• _What this task involves_
Write the records out once more, exactly as they are given.

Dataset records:
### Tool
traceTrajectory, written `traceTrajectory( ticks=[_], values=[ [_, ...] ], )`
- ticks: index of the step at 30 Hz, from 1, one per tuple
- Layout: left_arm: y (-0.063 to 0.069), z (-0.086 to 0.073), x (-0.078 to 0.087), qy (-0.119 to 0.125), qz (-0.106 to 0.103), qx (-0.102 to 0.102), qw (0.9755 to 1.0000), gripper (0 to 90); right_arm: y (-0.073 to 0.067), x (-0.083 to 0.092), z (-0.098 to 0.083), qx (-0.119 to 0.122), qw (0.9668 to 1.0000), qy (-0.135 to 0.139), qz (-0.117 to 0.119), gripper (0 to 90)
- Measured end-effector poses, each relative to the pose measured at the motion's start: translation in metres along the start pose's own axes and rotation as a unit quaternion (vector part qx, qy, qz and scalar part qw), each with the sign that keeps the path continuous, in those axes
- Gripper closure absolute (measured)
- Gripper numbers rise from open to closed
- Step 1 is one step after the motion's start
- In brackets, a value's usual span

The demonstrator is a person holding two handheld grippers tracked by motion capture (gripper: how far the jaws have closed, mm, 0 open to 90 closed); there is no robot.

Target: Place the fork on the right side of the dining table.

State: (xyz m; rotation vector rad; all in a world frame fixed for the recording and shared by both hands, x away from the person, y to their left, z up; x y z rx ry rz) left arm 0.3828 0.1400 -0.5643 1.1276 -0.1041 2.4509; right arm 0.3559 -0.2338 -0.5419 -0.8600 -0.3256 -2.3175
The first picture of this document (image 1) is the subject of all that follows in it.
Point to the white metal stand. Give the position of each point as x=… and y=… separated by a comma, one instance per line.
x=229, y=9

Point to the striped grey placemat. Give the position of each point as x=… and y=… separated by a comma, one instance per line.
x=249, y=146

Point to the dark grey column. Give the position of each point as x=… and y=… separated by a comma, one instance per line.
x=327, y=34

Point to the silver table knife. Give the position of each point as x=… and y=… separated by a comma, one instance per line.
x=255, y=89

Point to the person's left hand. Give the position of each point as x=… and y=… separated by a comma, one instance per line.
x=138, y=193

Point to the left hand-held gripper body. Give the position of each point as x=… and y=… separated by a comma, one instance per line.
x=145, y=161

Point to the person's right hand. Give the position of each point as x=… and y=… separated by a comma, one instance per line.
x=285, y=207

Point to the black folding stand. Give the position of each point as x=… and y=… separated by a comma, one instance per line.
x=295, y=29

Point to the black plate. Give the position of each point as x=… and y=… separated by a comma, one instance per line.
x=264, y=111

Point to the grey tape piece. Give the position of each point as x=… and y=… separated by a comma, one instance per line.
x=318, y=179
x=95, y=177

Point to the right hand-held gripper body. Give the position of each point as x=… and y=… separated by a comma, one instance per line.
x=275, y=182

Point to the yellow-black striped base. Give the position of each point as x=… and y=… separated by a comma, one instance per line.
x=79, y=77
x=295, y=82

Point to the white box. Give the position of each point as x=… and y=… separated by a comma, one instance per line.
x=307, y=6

• _Exercise output_
### Tool
traceTrajectory, written `traceTrajectory( ticks=[_], values=[ [_, ...] ], )`
- ticks: index of the step at 30 Hz, from 1, one per tuple
- Layout: left_arm: y (-0.063 to 0.069), z (-0.086 to 0.073), x (-0.078 to 0.087), qy (-0.119 to 0.125), qz (-0.106 to 0.103), qx (-0.102 to 0.102), qw (0.9755 to 1.0000), gripper (0 to 90); right_arm: y (-0.073 to 0.067), x (-0.083 to 0.092), z (-0.098 to 0.083), qx (-0.119 to 0.122), qw (0.9668 to 1.0000), qy (-0.135 to 0.139), qz (-0.117 to 0.119), gripper (0 to 90)
- Measured end-effector poses, each relative to the pose measured at the motion's start: translation in metres along the start pose's own axes and rotation as a unit quaternion (vector part qx, qy, qz and scalar part qw), each with the sign that keeps the path continuous, in those axes
- Gripper closure absolute (measured)
- Gripper numbers rise from open to closed
- Step 1 is one step after the motion's start
- In brackets, a value's usual span

The demonstrator is a person holding two handheld grippers tracked by motion capture (gripper: how far the jaws have closed, mm, 0 open to 90 closed); there is no robot.

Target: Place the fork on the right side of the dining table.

State: (xyz m; rotation vector rad; all in a world frame fixed for the recording and shared by both hands, x away from the person, y to their left, z up; x y z rx ry rz) left arm 0.3828 0.1400 -0.5643 1.1276 -0.1041 2.4509; right arm 0.3559 -0.2338 -0.5419 -0.8600 -0.3256 -2.3175
The first picture of this document (image 1) is the subject of all that follows in it.
Point to the white metal stand. Give the position of each point as x=… and y=… separated by a comma, one instance per line.
x=229, y=9

Point to the striped grey placemat. Give the position of each point as x=… and y=… separated by a comma, one instance per line.
x=249, y=146

Point to the dark grey column. Give the position of each point as x=… and y=… separated by a comma, one instance per line.
x=327, y=34

Point to the silver table knife. Give the position of each point as x=… and y=… separated by a comma, one instance per line.
x=255, y=89

Point to the person's left hand. Give the position of each point as x=… and y=… separated by a comma, one instance per line.
x=138, y=193

Point to the left hand-held gripper body. Give the position of each point as x=… and y=… separated by a comma, one instance per line.
x=145, y=161

Point to the person's right hand. Give the position of each point as x=… and y=… separated by a comma, one instance per line.
x=285, y=207

Point to the black folding stand. Give the position of each point as x=… and y=… separated by a comma, one instance per line.
x=295, y=29

Point to the black plate. Give the position of each point as x=… and y=… separated by a comma, one instance per line.
x=264, y=111

Point to the grey tape piece. Give the position of each point as x=… and y=… separated by a comma, one instance per line.
x=318, y=179
x=95, y=177

Point to the right hand-held gripper body. Give the position of each point as x=… and y=… separated by a comma, one instance per line.
x=275, y=182

Point to the yellow-black striped base. Give the position of each point as x=… and y=… separated by a comma, one instance per line.
x=79, y=77
x=295, y=82

Point to the white box. Give the position of each point as x=… and y=… separated by a comma, one instance per line.
x=307, y=6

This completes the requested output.